• **What the exercise asks**: Apart from the pictures, every line below is to be set down exactly.

• **Records supplied**:
+++
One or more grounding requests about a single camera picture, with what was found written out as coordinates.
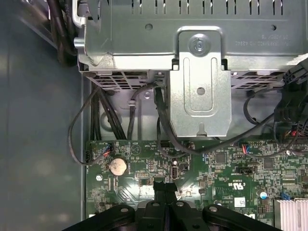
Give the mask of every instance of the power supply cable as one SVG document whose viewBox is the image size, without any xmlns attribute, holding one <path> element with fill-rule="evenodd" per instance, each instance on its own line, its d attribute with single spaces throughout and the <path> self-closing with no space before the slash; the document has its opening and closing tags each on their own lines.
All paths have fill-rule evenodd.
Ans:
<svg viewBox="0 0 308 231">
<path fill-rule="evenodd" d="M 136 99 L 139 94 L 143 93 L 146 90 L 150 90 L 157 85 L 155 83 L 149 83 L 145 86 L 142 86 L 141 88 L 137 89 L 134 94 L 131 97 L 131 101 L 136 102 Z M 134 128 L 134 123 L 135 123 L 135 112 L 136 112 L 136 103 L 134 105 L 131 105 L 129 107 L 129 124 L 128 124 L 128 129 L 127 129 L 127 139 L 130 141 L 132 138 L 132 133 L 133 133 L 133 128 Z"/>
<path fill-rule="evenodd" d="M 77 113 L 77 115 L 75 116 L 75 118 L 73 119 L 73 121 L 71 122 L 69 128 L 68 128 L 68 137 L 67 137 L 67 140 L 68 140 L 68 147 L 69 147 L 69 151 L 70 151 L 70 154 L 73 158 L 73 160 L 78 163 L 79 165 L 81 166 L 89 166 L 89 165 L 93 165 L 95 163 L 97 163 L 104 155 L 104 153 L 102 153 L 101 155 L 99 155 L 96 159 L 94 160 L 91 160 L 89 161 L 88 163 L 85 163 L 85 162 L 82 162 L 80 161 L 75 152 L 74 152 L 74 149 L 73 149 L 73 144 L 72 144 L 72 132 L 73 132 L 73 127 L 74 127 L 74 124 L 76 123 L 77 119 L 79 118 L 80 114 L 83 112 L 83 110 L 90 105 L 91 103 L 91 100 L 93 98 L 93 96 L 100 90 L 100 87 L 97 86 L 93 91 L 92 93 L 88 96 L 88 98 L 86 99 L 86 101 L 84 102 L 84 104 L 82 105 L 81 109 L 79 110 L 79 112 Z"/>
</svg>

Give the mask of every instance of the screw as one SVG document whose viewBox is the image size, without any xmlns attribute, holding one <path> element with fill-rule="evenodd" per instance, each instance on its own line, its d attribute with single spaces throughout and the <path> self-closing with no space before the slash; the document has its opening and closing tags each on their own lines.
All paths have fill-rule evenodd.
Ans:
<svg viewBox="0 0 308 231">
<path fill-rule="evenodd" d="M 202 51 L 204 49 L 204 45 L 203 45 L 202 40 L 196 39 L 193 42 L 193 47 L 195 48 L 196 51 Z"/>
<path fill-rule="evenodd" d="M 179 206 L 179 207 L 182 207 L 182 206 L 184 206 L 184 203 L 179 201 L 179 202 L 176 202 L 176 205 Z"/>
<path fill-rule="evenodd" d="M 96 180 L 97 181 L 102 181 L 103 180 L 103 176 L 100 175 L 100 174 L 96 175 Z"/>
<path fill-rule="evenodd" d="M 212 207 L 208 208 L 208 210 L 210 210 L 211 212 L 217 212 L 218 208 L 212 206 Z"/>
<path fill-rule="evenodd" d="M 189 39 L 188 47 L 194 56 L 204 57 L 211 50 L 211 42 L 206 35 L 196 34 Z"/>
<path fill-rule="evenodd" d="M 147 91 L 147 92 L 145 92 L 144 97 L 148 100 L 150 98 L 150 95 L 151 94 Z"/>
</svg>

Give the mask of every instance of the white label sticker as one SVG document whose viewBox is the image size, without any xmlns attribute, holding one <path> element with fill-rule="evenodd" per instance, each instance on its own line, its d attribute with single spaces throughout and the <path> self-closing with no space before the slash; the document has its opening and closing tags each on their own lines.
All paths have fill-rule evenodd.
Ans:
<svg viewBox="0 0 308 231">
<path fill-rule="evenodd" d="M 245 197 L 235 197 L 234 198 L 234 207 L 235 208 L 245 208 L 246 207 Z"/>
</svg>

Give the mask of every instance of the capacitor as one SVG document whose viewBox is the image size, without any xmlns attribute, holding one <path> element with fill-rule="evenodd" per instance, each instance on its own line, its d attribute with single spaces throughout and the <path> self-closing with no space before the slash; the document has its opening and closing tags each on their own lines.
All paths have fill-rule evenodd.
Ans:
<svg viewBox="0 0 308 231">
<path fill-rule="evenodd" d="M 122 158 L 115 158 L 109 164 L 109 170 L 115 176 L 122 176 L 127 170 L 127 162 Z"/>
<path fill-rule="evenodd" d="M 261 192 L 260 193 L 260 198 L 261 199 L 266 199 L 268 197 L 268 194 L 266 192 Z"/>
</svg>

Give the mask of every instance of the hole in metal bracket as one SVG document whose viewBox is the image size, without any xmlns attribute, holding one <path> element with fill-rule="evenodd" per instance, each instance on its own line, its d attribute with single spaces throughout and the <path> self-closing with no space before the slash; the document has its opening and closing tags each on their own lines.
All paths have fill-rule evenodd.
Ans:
+++
• **Exercise solution**:
One or more grounding requests about a single camera picture, with what was found written out as coordinates.
Give the mask of every instance of the power supply cable as one SVG document whose viewBox is the image size, without any xmlns attribute, holding one <path> element with fill-rule="evenodd" per instance, each instance on its own line, its d attribute with single spaces throughout and the <path> self-closing with no space before the slash; the document has its opening and closing tags each on their own lines.
All paths have fill-rule evenodd.
Ans:
<svg viewBox="0 0 308 231">
<path fill-rule="evenodd" d="M 136 99 L 139 94 L 143 93 L 146 90 L 150 90 L 157 85 L 155 83 L 149 83 L 145 86 L 142 86 L 141 88 L 137 89 L 134 94 L 131 97 L 131 101 L 136 102 Z M 134 128 L 134 123 L 135 123 L 135 112 L 136 112 L 136 103 L 134 105 L 131 105 L 129 107 L 129 124 L 128 124 L 128 129 L 127 129 L 127 139 L 130 141 L 132 138 L 132 133 L 133 133 L 133 128 Z"/>
<path fill-rule="evenodd" d="M 77 113 L 77 115 L 75 116 L 75 118 L 73 119 L 73 121 L 71 122 L 69 128 L 68 128 L 68 137 L 67 137 L 67 140 L 68 140 L 68 147 L 69 147 L 69 151 L 70 151 L 70 154 L 73 158 L 73 160 L 78 163 L 79 165 L 81 166 L 89 166 L 89 165 L 93 165 L 95 163 L 97 163 L 104 155 L 104 153 L 102 153 L 101 155 L 99 155 L 96 159 L 94 160 L 91 160 L 89 161 L 88 163 L 85 163 L 85 162 L 82 162 L 80 161 L 75 152 L 74 152 L 74 149 L 73 149 L 73 144 L 72 144 L 72 132 L 73 132 L 73 127 L 74 127 L 74 124 L 76 123 L 77 119 L 79 118 L 80 114 L 83 112 L 83 110 L 90 105 L 91 103 L 91 100 L 93 98 L 93 96 L 100 90 L 100 87 L 97 86 L 93 91 L 92 93 L 88 96 L 88 98 L 86 99 L 86 101 L 84 102 L 84 104 L 82 105 L 81 109 L 79 110 L 79 112 Z"/>
</svg>

Give the mask of every instance of the screw as one SVG document whose viewBox is the image size, without any xmlns attribute, holding one <path> element with fill-rule="evenodd" per instance, each instance on its own line, its d attribute with single spaces throughout and the <path> self-closing with no space before the slash; the document has its opening and closing tags each on their own lines.
All paths have fill-rule evenodd.
Ans:
<svg viewBox="0 0 308 231">
<path fill-rule="evenodd" d="M 202 51 L 204 49 L 204 45 L 203 45 L 202 40 L 196 39 L 193 42 L 193 47 L 195 48 L 196 51 Z"/>
<path fill-rule="evenodd" d="M 179 206 L 179 207 L 182 207 L 182 206 L 184 206 L 184 203 L 179 201 L 179 202 L 176 202 L 176 205 Z"/>
<path fill-rule="evenodd" d="M 96 180 L 97 181 L 102 181 L 103 180 L 103 176 L 100 175 L 100 174 L 96 175 Z"/>
<path fill-rule="evenodd" d="M 212 207 L 208 208 L 208 210 L 210 210 L 211 212 L 217 212 L 218 208 L 212 206 Z"/>
<path fill-rule="evenodd" d="M 189 39 L 188 47 L 194 56 L 204 57 L 211 50 L 211 42 L 206 35 L 196 34 Z"/>
<path fill-rule="evenodd" d="M 147 91 L 147 92 L 145 92 L 144 97 L 148 100 L 150 98 L 150 95 L 151 94 Z"/>
</svg>

Give the mask of every instance of the white label sticker as one SVG document whose viewBox is the image size, without any xmlns attribute, holding one <path> element with fill-rule="evenodd" per instance, each instance on its own line, its d attribute with single spaces throughout and the <path> self-closing with no space before the slash; the document has its opening and closing tags each on their own lines.
All paths have fill-rule evenodd.
Ans:
<svg viewBox="0 0 308 231">
<path fill-rule="evenodd" d="M 245 197 L 235 197 L 234 198 L 234 207 L 235 208 L 245 208 L 246 207 Z"/>
</svg>

Give the mask of every instance of the capacitor as one SVG document whose viewBox is the image size, without any xmlns attribute, holding one <path> element with fill-rule="evenodd" per instance, each instance on its own line, its d attribute with single spaces throughout and the <path> self-closing with no space before the slash; the document has its opening and closing tags each on their own lines.
All paths have fill-rule evenodd.
Ans:
<svg viewBox="0 0 308 231">
<path fill-rule="evenodd" d="M 122 158 L 115 158 L 109 164 L 109 170 L 115 176 L 122 176 L 127 170 L 127 162 Z"/>
<path fill-rule="evenodd" d="M 261 192 L 260 193 L 260 198 L 261 199 L 266 199 L 268 197 L 268 194 L 266 192 Z"/>
</svg>

Give the mask of every instance of the hole in metal bracket as one SVG document whose viewBox is the image size, without any xmlns attribute, holding one <path> element with fill-rule="evenodd" per instance, each instance on its own line, its d attribute with single spaces throughout and the <path> self-closing with no space before the slash; the document has its opening and closing tags each on their own lines.
All paths have fill-rule evenodd.
Ans:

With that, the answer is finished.